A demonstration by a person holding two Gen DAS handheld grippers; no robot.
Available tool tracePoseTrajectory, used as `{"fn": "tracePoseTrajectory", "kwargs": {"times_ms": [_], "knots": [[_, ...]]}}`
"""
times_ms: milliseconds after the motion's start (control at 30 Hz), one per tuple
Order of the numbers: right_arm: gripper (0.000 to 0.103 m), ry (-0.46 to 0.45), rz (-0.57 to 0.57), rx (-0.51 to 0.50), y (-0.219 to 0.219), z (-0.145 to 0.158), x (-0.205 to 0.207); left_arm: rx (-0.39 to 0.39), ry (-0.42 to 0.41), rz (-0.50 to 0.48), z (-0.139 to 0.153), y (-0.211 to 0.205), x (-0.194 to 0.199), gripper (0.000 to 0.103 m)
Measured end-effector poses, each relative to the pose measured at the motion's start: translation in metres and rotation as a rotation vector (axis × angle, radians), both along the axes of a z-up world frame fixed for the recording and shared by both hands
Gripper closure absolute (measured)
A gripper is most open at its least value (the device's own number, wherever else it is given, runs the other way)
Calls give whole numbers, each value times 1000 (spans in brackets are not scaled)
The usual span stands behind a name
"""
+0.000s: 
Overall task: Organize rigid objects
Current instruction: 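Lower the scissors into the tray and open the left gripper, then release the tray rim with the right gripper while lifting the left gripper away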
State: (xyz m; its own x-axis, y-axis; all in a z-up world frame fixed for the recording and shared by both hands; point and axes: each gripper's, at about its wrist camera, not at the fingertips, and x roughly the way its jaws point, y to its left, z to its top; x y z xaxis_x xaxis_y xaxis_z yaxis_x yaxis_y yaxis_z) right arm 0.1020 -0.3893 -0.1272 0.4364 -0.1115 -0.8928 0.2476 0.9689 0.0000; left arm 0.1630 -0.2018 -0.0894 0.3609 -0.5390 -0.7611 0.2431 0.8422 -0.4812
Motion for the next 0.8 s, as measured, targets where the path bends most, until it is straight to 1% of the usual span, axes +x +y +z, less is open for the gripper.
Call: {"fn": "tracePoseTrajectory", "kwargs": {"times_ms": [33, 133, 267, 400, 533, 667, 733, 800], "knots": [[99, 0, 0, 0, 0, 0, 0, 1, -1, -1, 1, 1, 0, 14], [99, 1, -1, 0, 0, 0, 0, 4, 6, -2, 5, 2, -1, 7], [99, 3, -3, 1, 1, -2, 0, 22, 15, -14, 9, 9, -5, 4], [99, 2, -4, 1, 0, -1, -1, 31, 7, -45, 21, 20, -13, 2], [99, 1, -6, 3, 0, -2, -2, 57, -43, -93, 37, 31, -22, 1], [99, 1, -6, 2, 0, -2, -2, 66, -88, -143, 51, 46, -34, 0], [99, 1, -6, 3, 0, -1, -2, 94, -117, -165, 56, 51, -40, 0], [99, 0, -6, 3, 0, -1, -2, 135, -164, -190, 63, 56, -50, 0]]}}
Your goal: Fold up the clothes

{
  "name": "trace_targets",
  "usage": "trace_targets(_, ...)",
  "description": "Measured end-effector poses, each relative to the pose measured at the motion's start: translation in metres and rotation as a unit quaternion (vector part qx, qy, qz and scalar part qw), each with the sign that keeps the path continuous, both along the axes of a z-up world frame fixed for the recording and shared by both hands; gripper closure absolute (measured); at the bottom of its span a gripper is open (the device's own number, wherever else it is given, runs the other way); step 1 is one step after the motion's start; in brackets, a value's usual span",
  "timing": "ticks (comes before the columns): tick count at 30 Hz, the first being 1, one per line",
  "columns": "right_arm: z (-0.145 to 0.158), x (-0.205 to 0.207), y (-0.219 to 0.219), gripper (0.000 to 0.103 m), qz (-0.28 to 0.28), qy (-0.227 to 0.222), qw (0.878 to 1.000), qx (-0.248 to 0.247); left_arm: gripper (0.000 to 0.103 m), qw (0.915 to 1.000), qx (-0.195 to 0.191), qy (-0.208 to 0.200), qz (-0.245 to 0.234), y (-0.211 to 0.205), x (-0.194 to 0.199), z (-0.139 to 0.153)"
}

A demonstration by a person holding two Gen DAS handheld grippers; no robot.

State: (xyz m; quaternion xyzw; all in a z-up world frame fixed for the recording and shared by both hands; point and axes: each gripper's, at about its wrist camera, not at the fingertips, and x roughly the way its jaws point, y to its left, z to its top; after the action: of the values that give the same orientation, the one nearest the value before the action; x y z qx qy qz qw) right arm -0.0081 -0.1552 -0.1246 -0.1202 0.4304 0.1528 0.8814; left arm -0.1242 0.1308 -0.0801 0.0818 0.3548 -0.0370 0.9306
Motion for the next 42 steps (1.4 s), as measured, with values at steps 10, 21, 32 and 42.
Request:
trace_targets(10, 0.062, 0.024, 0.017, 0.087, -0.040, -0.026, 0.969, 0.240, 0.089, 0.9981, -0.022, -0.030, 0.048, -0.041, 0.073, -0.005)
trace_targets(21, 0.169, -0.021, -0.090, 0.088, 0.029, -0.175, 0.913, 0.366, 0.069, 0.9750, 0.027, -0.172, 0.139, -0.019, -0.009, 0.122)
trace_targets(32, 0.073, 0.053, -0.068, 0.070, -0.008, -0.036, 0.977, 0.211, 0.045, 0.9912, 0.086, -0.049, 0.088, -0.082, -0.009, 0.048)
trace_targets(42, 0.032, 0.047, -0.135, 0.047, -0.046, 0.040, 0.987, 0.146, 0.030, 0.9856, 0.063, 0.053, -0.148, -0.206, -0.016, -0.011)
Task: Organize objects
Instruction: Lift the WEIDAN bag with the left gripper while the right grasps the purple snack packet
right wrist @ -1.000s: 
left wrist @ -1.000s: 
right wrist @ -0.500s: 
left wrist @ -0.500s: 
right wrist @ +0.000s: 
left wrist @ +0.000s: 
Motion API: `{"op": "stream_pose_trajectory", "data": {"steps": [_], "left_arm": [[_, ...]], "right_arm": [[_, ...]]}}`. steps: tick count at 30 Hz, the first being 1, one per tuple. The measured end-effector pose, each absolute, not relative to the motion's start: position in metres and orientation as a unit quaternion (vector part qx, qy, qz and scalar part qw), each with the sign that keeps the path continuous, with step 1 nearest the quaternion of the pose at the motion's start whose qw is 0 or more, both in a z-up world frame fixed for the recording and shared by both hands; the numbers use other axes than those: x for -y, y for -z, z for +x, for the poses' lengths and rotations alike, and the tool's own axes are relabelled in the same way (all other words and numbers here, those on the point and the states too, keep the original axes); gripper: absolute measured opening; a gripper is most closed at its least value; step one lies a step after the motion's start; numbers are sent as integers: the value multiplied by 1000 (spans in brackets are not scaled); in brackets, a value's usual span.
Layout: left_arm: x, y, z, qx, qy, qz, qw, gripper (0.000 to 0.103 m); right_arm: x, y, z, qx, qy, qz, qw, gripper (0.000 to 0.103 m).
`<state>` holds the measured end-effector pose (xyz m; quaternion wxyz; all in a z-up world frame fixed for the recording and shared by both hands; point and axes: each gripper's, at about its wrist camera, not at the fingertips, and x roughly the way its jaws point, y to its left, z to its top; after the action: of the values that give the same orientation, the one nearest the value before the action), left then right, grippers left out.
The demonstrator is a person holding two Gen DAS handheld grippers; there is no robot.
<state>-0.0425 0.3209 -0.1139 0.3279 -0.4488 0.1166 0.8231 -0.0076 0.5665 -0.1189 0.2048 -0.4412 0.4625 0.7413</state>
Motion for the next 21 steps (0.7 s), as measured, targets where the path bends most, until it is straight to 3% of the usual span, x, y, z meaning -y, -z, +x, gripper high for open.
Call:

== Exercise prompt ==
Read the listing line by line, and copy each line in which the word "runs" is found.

== Result for this task ==
A gripper is most open at its least value (the device's own number, wherever else it is given, runs the other way)
  "description": "Measured end-effector poses, each relative to the pose measured at the motion's start: translation in metres and rotation as a unit quaternion (vector part qx, qy, qz and scalar part qw), each with the sign that keeps the path continuous, both along the axes of a z-up world frame fixed for the recording and shared by both hands; gripper closure absolute (measured); at the bottom of its span a gripper is open (the device's own number, wherever else it is given, runs the other way); step 1 is one step after the motion's start; in brackets, a value's usual span",

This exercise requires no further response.